Measurements obtained in conventional multiphase flow experiments within core laboratories are used to study both the pore scale structure of the rock and the interfacial properties of the fluid/fluid and fluid/rock interactions. There is an enormous interest in the development of rules and methods for modelling pore level displacements that apply to multiphase flow. Pore network models which include rules for occupancy of fluids in individual pores under different wettability scenarios (water wet, mixed wet large/small) are being developed in an attempt to improve understanding of multiphase flow properties in real porous materials (see e.g, Morrow & Mason, “Recovery of Oil by spontaneous imbibition”, Current Opinion in Colloid & Interface Science, Vol. 6, pp. 321-337 (2001) and H. Behbahani and M. Blunt, “Analysis of Imbibition in mixed wet rocks using pore scale modelling”, SPE 90132, presented at SPE Annual Technical Conference, Houston, 2004). To date, no methodology has allowed the direct calibration of the pore network model descriptions of the different fluid phases to experimental pore level information on the distribution of the fluid phases under realistic wettability conditions. Therefore, no direct pore-level calibration of pore scale modelling has been possible.
It has been demonstrated that direct simulation on CT images can be used to predict single phase properties of porous materials; e.g. permeability, conductivity and mercury injection capillary pressure curves (see e.g. “Digital core laboratory: Petrophysical analysis from 3D imaging of reservoir core fragments”, C. H. Arms, F. Bauget, A. Ghous, A. Sakellariou, T. J. Senden, A. P. Sheppard, R. M. Sok, W. V. Pinczewski, J. Kelly, and M. A. Knackstedt, Petrophysics, 46(4), 260-277, 2005.)

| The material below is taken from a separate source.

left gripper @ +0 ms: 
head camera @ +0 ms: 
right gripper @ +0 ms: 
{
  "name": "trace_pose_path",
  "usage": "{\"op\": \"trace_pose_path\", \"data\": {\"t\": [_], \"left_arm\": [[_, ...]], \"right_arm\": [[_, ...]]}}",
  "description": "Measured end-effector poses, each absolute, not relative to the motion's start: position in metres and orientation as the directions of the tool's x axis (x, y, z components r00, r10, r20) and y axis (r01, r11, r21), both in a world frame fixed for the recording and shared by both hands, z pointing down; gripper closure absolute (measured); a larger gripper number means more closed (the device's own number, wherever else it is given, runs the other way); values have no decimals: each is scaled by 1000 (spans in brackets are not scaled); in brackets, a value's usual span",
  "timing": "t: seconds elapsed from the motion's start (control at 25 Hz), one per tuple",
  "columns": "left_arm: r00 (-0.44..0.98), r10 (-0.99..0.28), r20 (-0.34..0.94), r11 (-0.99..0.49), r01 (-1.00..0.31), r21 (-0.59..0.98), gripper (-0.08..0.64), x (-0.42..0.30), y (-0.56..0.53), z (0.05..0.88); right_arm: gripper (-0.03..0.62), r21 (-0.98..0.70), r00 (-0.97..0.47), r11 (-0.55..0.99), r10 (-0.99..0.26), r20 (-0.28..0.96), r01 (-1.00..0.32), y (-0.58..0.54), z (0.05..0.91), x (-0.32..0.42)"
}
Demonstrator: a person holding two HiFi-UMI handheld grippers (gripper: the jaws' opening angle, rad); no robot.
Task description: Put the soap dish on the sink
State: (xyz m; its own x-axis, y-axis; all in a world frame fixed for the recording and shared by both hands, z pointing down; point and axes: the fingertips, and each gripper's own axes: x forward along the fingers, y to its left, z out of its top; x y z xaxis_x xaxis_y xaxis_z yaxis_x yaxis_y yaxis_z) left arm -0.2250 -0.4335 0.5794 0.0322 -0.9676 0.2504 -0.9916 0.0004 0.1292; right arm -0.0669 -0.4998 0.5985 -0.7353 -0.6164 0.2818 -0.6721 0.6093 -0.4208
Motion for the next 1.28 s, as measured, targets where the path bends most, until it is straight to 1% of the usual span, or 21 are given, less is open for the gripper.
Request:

Previous studies have demonstrated the ability to identify the pore scale distribution of fluids in 3D on the basis of micro-CT imaging experiments (see Seright et al., “Characterizing disproportionate permeability reduction using synchrotron X-ray computed tomography”, SPE Reservoir Evaluation and Engineering, October 2002, pp. 355-364). However these studies were severely hampered by the need to flood the core sample under investigation, without removing the sample from the X-ray CT beam line. This limits experiments undertaken at the pore scale in 3D to simple flooding experiments.
Moreover, these experiments have been limited by the need to maintain micron-perfect positioning of the core material over long acquisition times. Thus, an experiment involving significant equilibration times (e.g. steady state relative permeability measurements under reservoir conditions, ageing of a core in native crude and brine, porous plate flooding etc.) may require the sample to remain on the CT equipment for weeks or even months.